== What is expected ==
Exactly the lines from the one containing "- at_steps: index" to the last line of the records, inclusive, are to be transcribed; include no others.
------
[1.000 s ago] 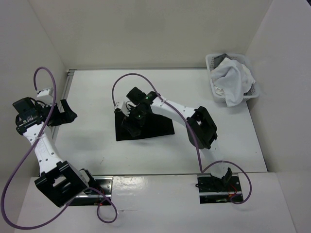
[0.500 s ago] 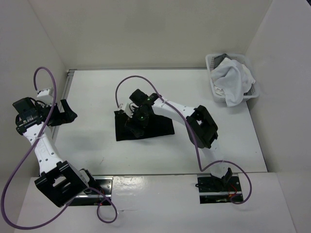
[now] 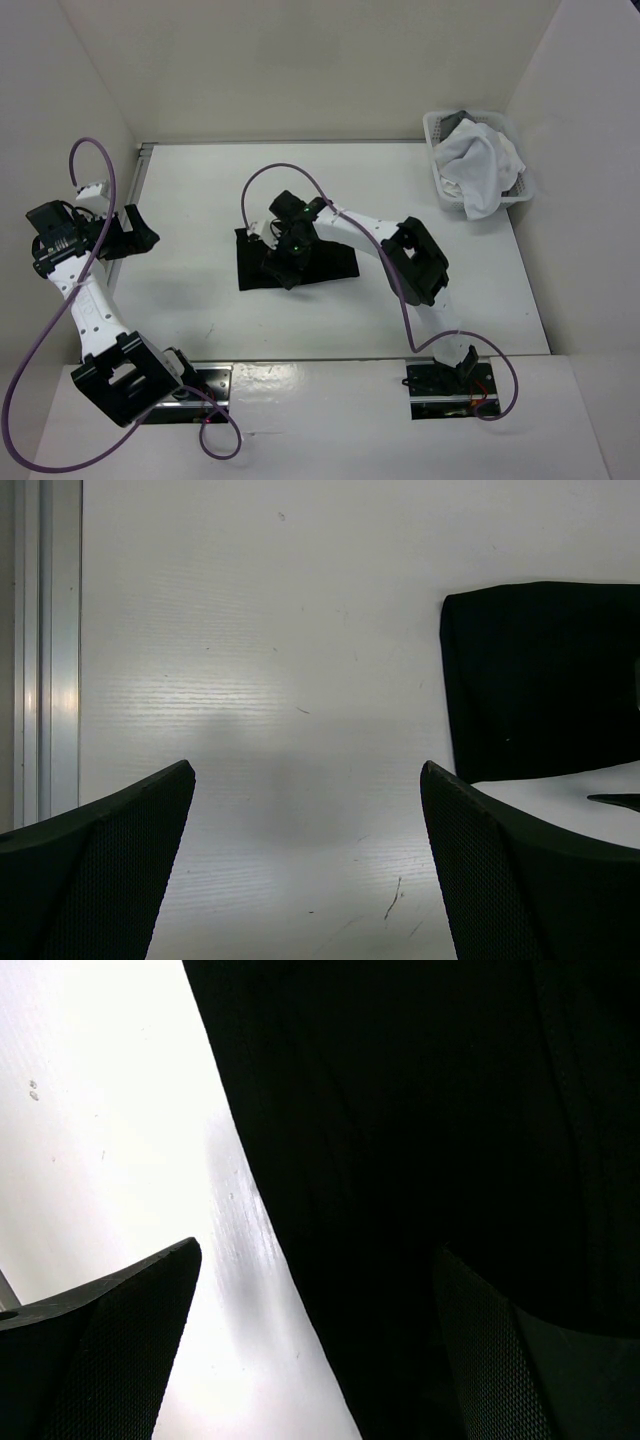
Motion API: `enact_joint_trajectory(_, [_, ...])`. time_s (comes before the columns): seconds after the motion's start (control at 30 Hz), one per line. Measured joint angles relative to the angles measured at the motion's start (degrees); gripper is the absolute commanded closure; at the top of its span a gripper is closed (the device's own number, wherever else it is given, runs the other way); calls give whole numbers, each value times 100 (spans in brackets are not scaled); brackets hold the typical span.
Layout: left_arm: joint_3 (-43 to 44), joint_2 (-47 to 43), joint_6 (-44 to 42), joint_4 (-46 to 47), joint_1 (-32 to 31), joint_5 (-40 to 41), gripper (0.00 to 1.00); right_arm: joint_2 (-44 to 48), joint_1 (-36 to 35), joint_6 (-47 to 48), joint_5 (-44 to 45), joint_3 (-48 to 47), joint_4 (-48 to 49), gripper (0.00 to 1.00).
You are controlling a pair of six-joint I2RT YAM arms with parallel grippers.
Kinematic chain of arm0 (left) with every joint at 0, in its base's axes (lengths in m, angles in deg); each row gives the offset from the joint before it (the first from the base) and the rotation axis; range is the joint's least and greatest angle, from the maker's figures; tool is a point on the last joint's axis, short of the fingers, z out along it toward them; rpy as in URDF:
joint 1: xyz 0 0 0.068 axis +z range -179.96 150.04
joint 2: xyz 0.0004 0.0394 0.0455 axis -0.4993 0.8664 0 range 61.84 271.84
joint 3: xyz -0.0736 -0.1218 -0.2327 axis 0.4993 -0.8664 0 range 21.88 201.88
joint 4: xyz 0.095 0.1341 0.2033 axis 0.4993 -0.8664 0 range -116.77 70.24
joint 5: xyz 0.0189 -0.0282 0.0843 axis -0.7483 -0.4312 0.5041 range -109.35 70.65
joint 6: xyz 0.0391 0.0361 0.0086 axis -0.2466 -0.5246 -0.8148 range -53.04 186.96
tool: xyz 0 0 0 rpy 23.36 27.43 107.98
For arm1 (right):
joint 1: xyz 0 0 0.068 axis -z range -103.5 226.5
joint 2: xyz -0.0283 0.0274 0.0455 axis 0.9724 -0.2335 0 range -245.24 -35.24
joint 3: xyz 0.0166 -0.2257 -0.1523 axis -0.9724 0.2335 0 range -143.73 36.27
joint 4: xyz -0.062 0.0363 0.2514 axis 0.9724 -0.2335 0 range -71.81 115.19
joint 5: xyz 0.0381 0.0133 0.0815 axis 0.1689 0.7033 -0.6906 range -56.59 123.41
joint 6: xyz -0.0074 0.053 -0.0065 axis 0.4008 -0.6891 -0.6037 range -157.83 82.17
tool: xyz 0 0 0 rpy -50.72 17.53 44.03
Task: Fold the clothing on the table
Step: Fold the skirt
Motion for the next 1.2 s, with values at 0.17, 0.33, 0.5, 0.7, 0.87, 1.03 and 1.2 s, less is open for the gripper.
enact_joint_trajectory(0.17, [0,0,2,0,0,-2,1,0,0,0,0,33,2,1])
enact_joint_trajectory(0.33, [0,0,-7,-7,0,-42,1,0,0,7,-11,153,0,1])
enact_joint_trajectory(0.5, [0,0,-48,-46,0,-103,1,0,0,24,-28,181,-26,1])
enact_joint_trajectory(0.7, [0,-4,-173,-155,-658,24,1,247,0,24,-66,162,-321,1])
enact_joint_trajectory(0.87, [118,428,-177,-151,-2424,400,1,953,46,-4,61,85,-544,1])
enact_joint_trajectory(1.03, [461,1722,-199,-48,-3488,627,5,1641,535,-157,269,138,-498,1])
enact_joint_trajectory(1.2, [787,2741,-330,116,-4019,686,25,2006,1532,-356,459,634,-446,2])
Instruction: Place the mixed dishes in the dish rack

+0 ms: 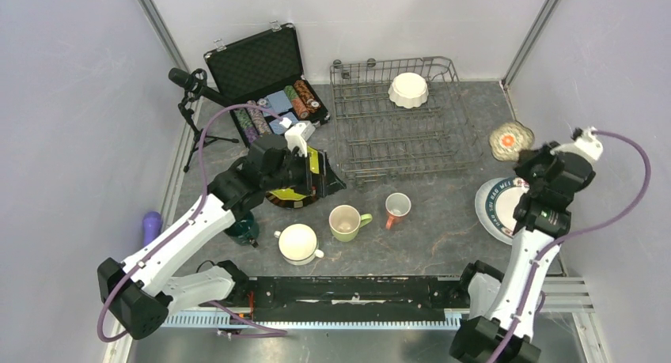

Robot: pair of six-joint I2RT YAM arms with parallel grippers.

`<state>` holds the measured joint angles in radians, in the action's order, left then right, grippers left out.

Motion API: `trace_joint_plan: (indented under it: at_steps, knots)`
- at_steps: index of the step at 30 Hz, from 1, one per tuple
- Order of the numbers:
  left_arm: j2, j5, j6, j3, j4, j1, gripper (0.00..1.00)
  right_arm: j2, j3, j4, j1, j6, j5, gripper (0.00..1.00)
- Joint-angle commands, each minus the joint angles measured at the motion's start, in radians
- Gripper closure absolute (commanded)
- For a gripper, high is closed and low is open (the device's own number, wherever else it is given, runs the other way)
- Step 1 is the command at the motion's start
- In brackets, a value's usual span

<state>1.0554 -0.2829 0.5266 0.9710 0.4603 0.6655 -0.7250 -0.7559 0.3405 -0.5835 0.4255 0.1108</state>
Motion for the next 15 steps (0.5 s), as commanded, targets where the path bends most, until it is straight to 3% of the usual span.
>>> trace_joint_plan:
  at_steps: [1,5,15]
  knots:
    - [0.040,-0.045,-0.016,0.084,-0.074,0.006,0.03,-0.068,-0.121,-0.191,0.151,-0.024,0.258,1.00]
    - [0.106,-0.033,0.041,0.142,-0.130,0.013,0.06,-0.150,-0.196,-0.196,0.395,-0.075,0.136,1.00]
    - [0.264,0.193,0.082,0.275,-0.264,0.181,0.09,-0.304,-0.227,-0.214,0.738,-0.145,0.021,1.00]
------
== Your response ==
- at_steps: index of the step at 30 Hz, from 1, one per tuple
- Order of the numbers:
  left_arm: j2, j5, j6, j3, j4, j1, gripper (0.00..1.00)
  right_arm: j2, j3, j4, j1, j6, j5, gripper (0.00..1.00)
- Joint-angle commands, each minus the joint angles measured at the motion's start, in radians
- Gripper closure absolute (commanded)
- For a gripper, high is closed and low is open (the device's own number, wherever else it is given, runs the other way)
- Step 1 is the command at the motion's start
- In brackets, a value's usual span

<state>1.0554 -0.2829 0.5266 0.9710 0.4603 0.6655 -0.7250 -0.7559 0.3405 -0.5835 0.4255 0.1108</state>
Motion for the next 15 steps (0.5 s), as commanded, targets where the path bends most, until it is straight to 3% of the usual span.
>>> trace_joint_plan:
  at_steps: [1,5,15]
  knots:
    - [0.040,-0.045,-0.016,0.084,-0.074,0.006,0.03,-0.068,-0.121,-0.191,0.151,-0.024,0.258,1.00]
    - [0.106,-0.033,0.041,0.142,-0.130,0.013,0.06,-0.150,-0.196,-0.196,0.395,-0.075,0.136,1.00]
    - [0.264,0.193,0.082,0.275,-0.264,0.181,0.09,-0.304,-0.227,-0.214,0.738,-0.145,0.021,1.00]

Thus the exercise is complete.